**DATA SHOWN:**
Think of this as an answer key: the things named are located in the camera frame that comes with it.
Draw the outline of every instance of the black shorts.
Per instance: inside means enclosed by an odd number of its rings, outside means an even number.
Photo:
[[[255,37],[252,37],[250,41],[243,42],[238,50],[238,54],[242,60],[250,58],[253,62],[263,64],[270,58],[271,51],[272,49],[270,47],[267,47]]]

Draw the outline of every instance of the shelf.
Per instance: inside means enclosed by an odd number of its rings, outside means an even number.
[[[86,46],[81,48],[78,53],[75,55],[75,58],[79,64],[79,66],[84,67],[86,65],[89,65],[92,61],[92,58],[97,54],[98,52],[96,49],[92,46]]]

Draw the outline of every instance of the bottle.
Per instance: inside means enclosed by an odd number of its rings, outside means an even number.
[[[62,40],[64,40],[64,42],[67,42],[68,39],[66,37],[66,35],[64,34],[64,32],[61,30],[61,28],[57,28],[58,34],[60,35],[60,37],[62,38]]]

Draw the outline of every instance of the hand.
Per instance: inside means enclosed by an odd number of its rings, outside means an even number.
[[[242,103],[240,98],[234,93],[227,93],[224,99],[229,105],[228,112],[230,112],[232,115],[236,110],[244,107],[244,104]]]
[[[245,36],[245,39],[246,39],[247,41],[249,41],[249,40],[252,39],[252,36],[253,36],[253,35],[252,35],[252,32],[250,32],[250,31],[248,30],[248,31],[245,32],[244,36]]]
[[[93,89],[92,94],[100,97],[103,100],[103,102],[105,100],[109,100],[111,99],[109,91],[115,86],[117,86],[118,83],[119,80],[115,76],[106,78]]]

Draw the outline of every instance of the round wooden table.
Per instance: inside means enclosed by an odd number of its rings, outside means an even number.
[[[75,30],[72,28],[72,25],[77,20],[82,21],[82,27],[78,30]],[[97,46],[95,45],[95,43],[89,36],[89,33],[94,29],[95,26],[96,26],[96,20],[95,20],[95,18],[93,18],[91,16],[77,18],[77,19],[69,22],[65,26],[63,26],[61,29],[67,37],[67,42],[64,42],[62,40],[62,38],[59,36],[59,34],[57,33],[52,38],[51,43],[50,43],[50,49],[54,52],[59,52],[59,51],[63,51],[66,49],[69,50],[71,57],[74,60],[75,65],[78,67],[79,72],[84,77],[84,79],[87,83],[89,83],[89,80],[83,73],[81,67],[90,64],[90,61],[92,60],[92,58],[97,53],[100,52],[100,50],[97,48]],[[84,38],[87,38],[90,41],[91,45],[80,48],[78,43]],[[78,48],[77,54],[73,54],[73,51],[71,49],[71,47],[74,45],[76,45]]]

**ABOUT THIS EXERCISE:** Please write out all the data above, exactly as it reads.

**TASK ANSWER:**
Think of this as an answer key: the things named are located in the camera frame that comes with it.
Draw the outline of every instance of the black shorts.
Per instance: inside means enclosed by an odd number of its rings, outside means an even number.
Photo:
[[[255,37],[252,37],[250,41],[243,42],[238,50],[238,54],[242,60],[250,58],[253,62],[263,64],[270,58],[271,51],[272,49],[270,47],[267,47]]]

Draw the outline of every instance of the shelf.
Per instance: inside means enclosed by an odd number of its rings, outside means an even number.
[[[86,46],[81,48],[78,53],[75,55],[75,58],[79,64],[79,66],[84,67],[86,65],[89,65],[92,61],[92,58],[97,54],[98,52],[96,49],[92,46]]]

Draw the outline of every instance of the bottle.
Per instance: inside means enclosed by an odd number of its rings, outside means an even number.
[[[62,40],[64,40],[64,42],[67,42],[68,39],[66,37],[66,35],[64,34],[64,32],[61,30],[61,28],[57,28],[58,34],[60,35],[60,37],[62,38]]]

Draw the outline of every instance of the hand.
Per instance: inside means enclosed by an odd number of its rings, outside means an even number.
[[[242,103],[240,98],[234,93],[227,93],[224,99],[229,105],[228,112],[230,112],[232,115],[236,110],[244,107],[244,104]]]
[[[245,36],[245,39],[246,39],[247,41],[249,41],[249,40],[252,39],[252,36],[253,36],[253,35],[252,35],[252,32],[250,32],[250,31],[248,30],[248,31],[245,32],[244,36]]]
[[[93,89],[92,94],[100,97],[103,100],[103,102],[105,100],[109,100],[111,99],[109,91],[115,86],[117,86],[118,83],[119,80],[115,76],[106,78]]]

Draw the outline of every instance of the round wooden table.
Per instance: inside means enclosed by an odd number of its rings, outside means an even number.
[[[75,30],[72,28],[72,25],[77,20],[82,21],[82,27],[78,30]],[[97,46],[95,45],[95,43],[89,36],[89,33],[94,29],[95,26],[96,26],[96,20],[95,20],[95,18],[93,18],[91,16],[77,18],[77,19],[69,22],[65,26],[63,26],[61,29],[67,37],[67,42],[64,42],[62,40],[62,38],[59,36],[59,34],[57,33],[52,38],[51,43],[50,43],[50,49],[54,52],[59,52],[59,51],[63,51],[66,49],[69,50],[71,57],[74,60],[75,65],[78,67],[79,72],[84,77],[84,79],[87,83],[89,83],[89,80],[83,73],[81,67],[90,64],[90,61],[92,60],[92,58],[97,53],[100,52],[100,50],[97,48]],[[84,38],[87,38],[90,41],[91,45],[80,48],[78,43]],[[78,48],[77,54],[73,54],[73,51],[71,49],[71,47],[74,45],[76,45]]]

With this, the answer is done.